I generally don't consider the long term sustainability of the companies I purchase goods from. I do try to apply a vague and probably non-uniform ethical filter to them.

That said, I'm a software developer and my very generous salary is the indirect (via the demand curve) result of the destruction of manifold entrenched business models at the hands of VC subsidies. If I spent all day hailing yellow cabs it wouldn't make a difference.

1 comments

> I generally don't consider the long term sustainability of the companies I purchase goods from.

We could probably go on at length about the moral problems here, but likely not productive in a comment thread.

> That said, I'm a software developer and my very generous salary

I'm not sure how to read that. I am also a software engineer, and even very high salaries in wealthy urban zones are typically not 'generous' in the sense that good software labor creates a vast wealth surplus for the shareholders and ownership, to such a degree that the high salaries are still not very fair.

> the indirect (via the demand curve) result of the destruction of manifold entrenched business models at the hands of VC subsidies.

Sure, but usually companies are expected to demonstrate evidence that the subsidy wouldn't be _permanent_ .. that there is evidence of a path to profitability.

The reason it's worthwhile to draw much more attention to the VC subsidy situation with Uber is that they have not been able to do that, and have instead generated unprecedented losses without making any progress towards profitability. It makes it incredibly different than typical cases when VC subsidy creates a short term runway to profitability. That is not what's going on.

Perhaps I shouldn't have been, but when Dara Khosrowshahi got put in as CEO, I was a bit surprised that part of his mandate wasn't to adjust fares to the point where is was a sustainable business and, if that turned out to be impossible, turn off the lights. I know things like self-driving get held up as some sort of magical pixie dust coming RSN, but close your eyes and hope a miracle happens doesn't seem the best approach to business strategy.
Rather than 'turning off the lights' Uber is surely planning to find some means by which they can use hype to drive their valuation higher in preparation for an IPO.

When a company in this situation goes to IPO, it is generally a tool for the existing investors (who know that their investment is not worth the perceived, hype-driven valuation) to externalize the losses out onto unwitting regular folks who passively come to own Uber stock through some random 401(k) manager or speculative day traders.

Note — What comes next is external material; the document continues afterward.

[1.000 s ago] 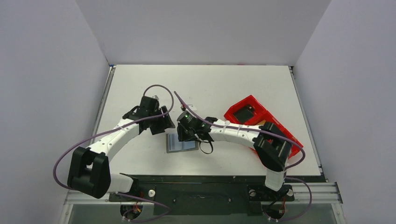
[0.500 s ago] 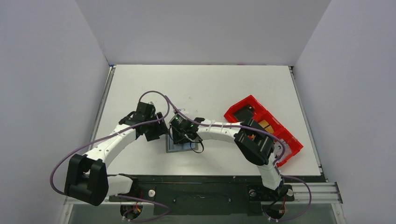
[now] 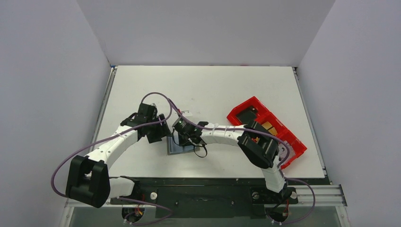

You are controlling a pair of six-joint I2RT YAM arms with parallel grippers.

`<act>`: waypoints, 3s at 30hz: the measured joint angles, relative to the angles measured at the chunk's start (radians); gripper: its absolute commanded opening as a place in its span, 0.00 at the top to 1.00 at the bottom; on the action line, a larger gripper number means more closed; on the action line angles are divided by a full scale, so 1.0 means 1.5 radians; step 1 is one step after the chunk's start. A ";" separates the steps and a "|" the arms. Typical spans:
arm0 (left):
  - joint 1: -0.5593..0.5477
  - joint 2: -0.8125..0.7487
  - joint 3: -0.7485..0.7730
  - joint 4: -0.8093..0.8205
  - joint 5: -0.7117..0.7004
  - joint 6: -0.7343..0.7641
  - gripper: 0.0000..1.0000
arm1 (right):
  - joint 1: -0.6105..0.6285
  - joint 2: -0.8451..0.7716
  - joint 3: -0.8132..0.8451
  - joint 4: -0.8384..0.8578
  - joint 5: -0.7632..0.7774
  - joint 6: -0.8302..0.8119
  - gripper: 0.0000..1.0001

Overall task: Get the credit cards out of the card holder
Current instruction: Remove the credit card from the card holder.

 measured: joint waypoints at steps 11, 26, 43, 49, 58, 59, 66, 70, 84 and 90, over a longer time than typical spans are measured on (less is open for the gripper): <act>-0.020 0.033 -0.005 0.016 0.043 0.006 0.48 | -0.016 -0.045 -0.110 0.128 -0.025 0.009 1.00; -0.063 0.093 -0.007 0.070 0.075 -0.013 0.63 | -0.038 -0.063 -0.170 0.212 -0.081 0.019 1.00; -0.084 0.133 -0.018 0.096 0.066 -0.016 0.72 | -0.043 -0.067 -0.184 0.234 -0.095 0.020 1.00; -0.087 0.135 -0.018 0.096 0.062 -0.023 1.00 | -0.043 -0.073 -0.184 0.222 -0.097 0.017 1.00; -0.114 0.111 -0.018 0.081 0.049 -0.037 1.00 | -0.043 -0.110 -0.166 0.101 -0.098 -0.009 0.74; -0.119 0.106 -0.017 0.079 0.047 -0.040 1.00 | -0.043 -0.118 -0.166 0.087 -0.097 -0.012 0.74; -0.175 0.084 -0.017 0.075 0.012 -0.091 1.00 | -0.048 -0.187 -0.164 0.028 -0.084 -0.023 0.71; -0.204 0.085 -0.012 0.074 -0.005 -0.116 1.00 | -0.062 -0.240 -0.166 0.011 -0.066 -0.025 0.70; -0.290 0.220 0.132 0.084 -0.021 -0.151 0.83 | -0.113 -0.382 -0.264 -0.036 0.009 -0.019 0.70; -0.302 0.278 0.164 0.106 -0.012 -0.155 0.74 | -0.118 -0.443 -0.291 -0.057 0.039 -0.010 0.69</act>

Uber's IPO will inevitably be a massive wealth transfer from regular folks to Uber investors, who will get good returns on the original investment (because they will be able to sell their stock at the hype-inflated prices), followed by a massive stock correction lowering the price to the true valuation that correctly prices in this subsidy effect and the strength or weakness of the business model.

After that correction, the price movement will reflect aggregated beliefs about whether Uber can innovate and find solutions for these problems. But the problem is with that initial externalization of losses from the IPO. Once original investors and early employees are paid out of the proceeds of that, they are free to leave and don't need to care about the long-term profitability of Uber, which in turn means that as long as they can keep levering up the valuation through hype now, they don't need to fix any of the fundamental problems (and, sadly, they are acting rationally, unless people find ways to ensure their portfolios do not come to include Uber after the IPO, and refuse to buy until they wait out the correction).

Your doubtless correct. To the degree there’s a trade off between management and investors getting the max cash-out and Uber operating as a profitable business we all know which will take priority.